Por pbagora.com.br

Meio ambiente e cuidados com a natureza são como obras subterrâneas: não rendem votos; assim sendo, pouco importam aos projetos de gestão dos governantes em geral.

Portanto, não esperem dos governantes uma solução definitiva para o problema de desmoronamento acelerado da tão badalada barreira do Cabo Branco, em João Pessoa.

Há muita enrolação em todas as ações supostamente de preservação daquele patrimônio, um dos mais belos do litoral brasileiro. As providencias, quando tomadas, não passam de paliativos ou encenação para iludir o público. Às vezes, terminam gerando outros problemas, como agora.

Paisagista
Eu ainda estava engatinhando na profissão de Jornalista, quando entrevistei o conceituado paisagista brasileiro Burle Marx, ao pé da barreira do Cabo Branco. Ali, ele já chamava a atenção de todos, num tom de apelo aos gestores públicos: “Se não forem tomadas medidas urgentes de preservação, em 40 anos não teremos mais este ponto avançado do litoral sobre o mar”.

Burle Marx foi simplesmente profético: a tal barreira, como braço avançando sobre o Atlântico praticamente não existe mais. Temos, no máximo, um cotoco, e olhe lá.

Em tempo: não confundam a barreira do Cabo Branco com o ponto mais oriental das Américas. Não é. É a Praia do Seixas que fica mais adiante e não tem barreira.

Novo problema
A coluna recebeu mensagem segundo a qual “obras na barreira do Cabo Branco, a cargo da Prefeitura da Capital, estariam provocando um dano ambiental de proporções consideráveis nessa e em outras praias de João Pessoa.
Pedras foram colocadas no pé da barreira, só que de dimensões bem menores do que deveria ser. Com isso, o mar arrasta e distribui as pedras ao longo da costa.”

A denúncia seria do engenheiro civil, Francisco Jácome Sarmento, que também é professor da UFPB e ex-secretário de Recursos Hídricos do Estado. Ele teria alertado a Prefeitura há dois meses. Até hoje sem resposta, comunicou o fato ao Ibama e resolveu levar a público o que chama de ‘crime ambiental’.

O rebate
A Prefeitura da Capital reagiu à revelação com nota emitida nesta segunda-feira (13), por intermédio do coordenador da Defesa Civil de João Pessoa, Noé Estrela.

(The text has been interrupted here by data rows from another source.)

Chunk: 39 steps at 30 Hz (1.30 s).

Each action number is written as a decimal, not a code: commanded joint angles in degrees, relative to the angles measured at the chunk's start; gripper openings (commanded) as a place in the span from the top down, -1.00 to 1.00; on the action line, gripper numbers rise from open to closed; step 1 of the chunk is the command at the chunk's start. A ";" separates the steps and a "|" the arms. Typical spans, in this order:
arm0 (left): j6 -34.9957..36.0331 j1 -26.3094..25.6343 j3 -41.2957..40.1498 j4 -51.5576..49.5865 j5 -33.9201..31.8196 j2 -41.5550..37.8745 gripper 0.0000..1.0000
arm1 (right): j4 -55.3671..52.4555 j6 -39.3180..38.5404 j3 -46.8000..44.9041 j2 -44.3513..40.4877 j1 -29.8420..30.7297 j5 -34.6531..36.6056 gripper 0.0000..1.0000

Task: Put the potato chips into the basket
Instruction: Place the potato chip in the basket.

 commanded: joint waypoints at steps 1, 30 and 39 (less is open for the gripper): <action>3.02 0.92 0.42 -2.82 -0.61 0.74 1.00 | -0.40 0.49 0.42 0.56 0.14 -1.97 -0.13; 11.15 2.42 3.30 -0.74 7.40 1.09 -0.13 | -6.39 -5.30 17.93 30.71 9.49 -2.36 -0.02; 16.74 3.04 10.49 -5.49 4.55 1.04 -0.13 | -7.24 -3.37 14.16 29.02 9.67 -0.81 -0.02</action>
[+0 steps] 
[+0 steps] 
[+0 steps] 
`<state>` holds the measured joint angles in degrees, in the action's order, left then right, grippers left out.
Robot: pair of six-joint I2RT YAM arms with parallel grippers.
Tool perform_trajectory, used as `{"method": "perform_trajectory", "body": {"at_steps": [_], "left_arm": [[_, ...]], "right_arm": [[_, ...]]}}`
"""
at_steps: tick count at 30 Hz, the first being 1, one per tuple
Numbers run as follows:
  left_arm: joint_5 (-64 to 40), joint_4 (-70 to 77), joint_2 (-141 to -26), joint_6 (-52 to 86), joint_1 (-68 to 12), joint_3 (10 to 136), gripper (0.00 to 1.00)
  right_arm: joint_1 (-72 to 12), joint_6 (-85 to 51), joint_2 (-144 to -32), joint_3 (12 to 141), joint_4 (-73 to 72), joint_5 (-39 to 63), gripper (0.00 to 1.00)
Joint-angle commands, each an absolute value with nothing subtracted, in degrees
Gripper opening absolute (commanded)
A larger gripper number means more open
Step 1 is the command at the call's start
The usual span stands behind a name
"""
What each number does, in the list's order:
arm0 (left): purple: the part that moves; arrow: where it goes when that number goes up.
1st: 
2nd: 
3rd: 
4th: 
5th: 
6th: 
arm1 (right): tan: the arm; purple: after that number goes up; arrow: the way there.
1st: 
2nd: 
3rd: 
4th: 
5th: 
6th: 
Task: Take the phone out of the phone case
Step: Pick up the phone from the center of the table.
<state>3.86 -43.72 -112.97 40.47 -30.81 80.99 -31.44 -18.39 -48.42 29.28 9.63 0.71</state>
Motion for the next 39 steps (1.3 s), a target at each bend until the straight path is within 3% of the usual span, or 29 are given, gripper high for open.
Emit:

Na nota, Estrela esclarece que as rochas que apareceram na extensão da praia de Cabo Branco, registrada por populares nos últimos dias, trata-se de rochas sedimentares e seixos já existentes há milhares de anos no mar, sendo inverídica, a informação de que pedras que estão sendo colocadas na obra de proteção da falésia do Cabo Branco tenham se deslocado para a extensão a faixa de areia da praia.

O coordenador explicou que a distância da obra do entroncamento do sopé da barreira para o local onde foram flagradas as pedras na praia é de mais de 400 metros, o que tornaria impossível sua chegada pela força do mar. Além das pedras sedimentares e seixos, também há pedras que se soltaram de gabiões construídos há alguns anos para proteção da calçadinha.

Corona
Essa flexibilização do isolamento social já começa a dar errado. Na região do Brejo algumas cidades registram aumento de casos confirmados.

Em Serraria, por exemplo, onde foi instalada uma eficiente barreira sanitária, depois das noticias de flexibilização, a cidade praticamente voltou ao normal.

E dispararam os casos de Covid-19 confirmados nos últimos três dias.